Venía a mi mente las tardes jugando "yeimi", "ponchado", cartas y canicas con mis primos y amigos. Eran tardes divertidas, que además de divertirnos, nos permitía integrarnos y formar estrechos lazos de amistad y cariño entre todos.
Es muy triste que hoy en día vemos a nuestros niños y niñas relativamente "pegados" de los celulares, computadores y otros aparatos, que poco a poco no sólo les quitan tiempo de estudio, sino también que los alejan de sus familias y amigos, a tal punto que terminan aislándose del mundo que los rodea.

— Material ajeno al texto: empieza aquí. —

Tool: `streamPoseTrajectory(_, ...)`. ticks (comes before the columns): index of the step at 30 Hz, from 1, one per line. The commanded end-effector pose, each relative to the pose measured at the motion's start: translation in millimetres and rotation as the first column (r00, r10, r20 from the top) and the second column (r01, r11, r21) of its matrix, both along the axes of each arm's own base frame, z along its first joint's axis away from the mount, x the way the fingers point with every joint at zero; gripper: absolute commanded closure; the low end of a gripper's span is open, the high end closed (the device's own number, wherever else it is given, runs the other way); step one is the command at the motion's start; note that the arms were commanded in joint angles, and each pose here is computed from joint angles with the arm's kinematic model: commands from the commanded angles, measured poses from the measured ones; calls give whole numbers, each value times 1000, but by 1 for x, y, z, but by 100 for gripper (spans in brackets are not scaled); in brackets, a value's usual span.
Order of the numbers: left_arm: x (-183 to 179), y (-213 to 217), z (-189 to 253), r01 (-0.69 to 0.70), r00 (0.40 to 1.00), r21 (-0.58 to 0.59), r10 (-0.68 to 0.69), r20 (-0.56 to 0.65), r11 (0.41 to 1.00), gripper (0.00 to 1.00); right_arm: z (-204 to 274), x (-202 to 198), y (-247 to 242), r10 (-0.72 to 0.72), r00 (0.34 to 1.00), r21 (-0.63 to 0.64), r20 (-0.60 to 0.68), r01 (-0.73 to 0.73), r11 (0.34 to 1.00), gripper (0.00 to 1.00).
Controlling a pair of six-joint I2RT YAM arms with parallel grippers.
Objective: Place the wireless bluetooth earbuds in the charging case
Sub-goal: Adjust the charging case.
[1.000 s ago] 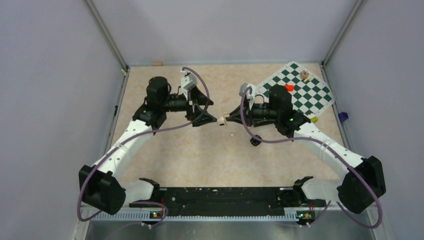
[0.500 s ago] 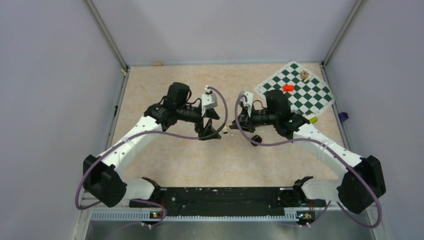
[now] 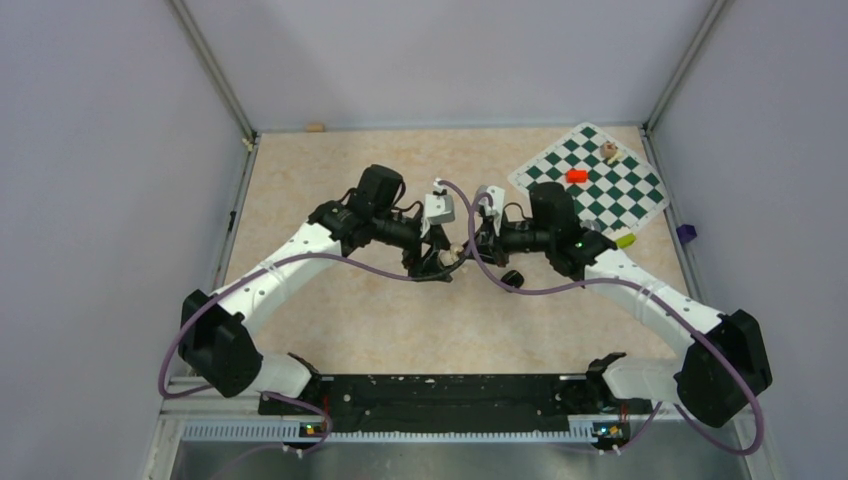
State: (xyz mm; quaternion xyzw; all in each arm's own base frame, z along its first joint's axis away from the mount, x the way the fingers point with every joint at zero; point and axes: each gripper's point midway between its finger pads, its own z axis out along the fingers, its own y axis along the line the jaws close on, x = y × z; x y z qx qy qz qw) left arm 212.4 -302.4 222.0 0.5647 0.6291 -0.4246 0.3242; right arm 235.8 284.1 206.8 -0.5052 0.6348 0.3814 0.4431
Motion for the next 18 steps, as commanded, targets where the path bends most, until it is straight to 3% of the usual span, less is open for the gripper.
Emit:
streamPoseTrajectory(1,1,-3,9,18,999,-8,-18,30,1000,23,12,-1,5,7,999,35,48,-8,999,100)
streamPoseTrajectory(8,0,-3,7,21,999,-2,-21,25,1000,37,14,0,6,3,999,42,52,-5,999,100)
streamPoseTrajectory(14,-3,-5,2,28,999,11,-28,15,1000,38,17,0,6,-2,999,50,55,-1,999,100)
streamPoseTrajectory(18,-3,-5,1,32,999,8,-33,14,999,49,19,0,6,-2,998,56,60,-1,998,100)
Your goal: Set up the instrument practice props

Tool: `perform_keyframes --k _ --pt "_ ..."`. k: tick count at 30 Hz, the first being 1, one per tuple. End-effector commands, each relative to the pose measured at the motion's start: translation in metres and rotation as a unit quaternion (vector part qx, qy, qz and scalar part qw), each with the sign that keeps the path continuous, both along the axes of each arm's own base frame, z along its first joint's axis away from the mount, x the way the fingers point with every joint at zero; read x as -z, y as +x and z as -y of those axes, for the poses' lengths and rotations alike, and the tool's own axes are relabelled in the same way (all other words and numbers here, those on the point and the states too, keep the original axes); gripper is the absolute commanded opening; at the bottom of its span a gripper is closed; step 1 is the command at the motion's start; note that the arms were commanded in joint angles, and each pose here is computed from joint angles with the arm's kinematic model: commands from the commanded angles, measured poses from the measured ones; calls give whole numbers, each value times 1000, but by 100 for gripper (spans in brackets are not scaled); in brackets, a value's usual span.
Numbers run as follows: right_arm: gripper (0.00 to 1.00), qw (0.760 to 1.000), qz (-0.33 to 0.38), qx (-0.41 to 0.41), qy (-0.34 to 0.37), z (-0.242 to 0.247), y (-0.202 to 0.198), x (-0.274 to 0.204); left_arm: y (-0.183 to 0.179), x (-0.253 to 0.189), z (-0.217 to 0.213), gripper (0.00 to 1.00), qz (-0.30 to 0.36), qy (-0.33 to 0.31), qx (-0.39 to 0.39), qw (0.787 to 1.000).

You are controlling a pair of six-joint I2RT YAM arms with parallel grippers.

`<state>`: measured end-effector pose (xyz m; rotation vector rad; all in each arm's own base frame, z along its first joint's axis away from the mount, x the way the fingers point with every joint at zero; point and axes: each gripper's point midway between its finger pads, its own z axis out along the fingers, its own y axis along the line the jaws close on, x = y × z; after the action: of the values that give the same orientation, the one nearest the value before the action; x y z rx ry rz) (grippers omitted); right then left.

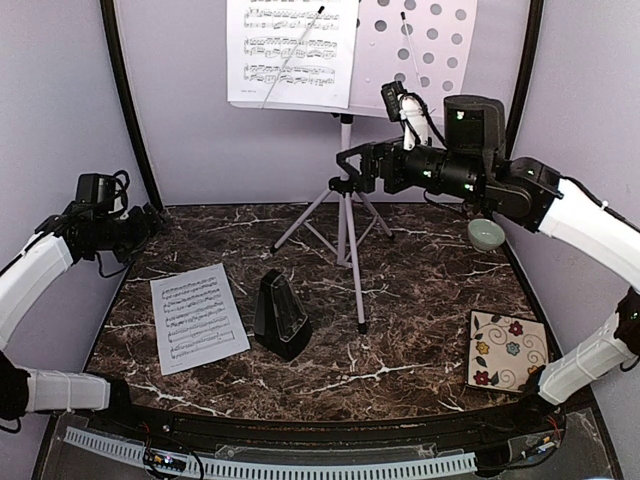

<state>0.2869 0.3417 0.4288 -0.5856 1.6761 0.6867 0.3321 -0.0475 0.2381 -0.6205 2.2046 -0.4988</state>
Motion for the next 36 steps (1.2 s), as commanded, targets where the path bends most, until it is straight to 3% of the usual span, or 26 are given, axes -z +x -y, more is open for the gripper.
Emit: perform_keyframes --k 1,7,13,26,36 --pt "94 999 -24 -25 1 -4 -9 13 -7 32 -28 86 -44 -53 -13 998" --pt "95 998 -34 -58 -19 -22 -11 25 16 82 -69 88 -124 3 1 992" --pt "97 995 -32 -89 -24 -32 -15 25 36 115 -103 89 -156 24 12 987" --pt "98 994 -38 -101 -21 -39 -11 26 49 181 -126 43 -216 66 99 969" --pt "99 995 -40 -94 -21 -43 -4 25 53 215 -119 29 -232 50 140 961"
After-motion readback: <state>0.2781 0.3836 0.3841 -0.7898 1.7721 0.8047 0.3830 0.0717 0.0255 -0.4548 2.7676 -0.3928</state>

No estoy en contra de la tecnología, de hecho, más de uno de nosotros ahora piensa que si hubiéramos tenido algo de eso en nuestra niñez y adolescencia, la vida se nos hubiese dado un poco más fácil, en especial a la hora de consultar tareas. Pero, gracias a Dios, pertenecí a una generación en la que los libros eran nuestro mundo de consulta, y la verdad, vivíamos un poco más felices, pues no nos dábamos cuenta de la vida de los demás.
Este es un llamado a los padres de familia, para que controlen a sus hijos en este tema. No podemos permitir que los lazos familiares se acaben por culpa de estos aparatos. Y por el contrario, tratar de utilizarlos para unir estos vínculos y nuevamente poner a la familia como el PRINCIPAL núcleo de la sociedad.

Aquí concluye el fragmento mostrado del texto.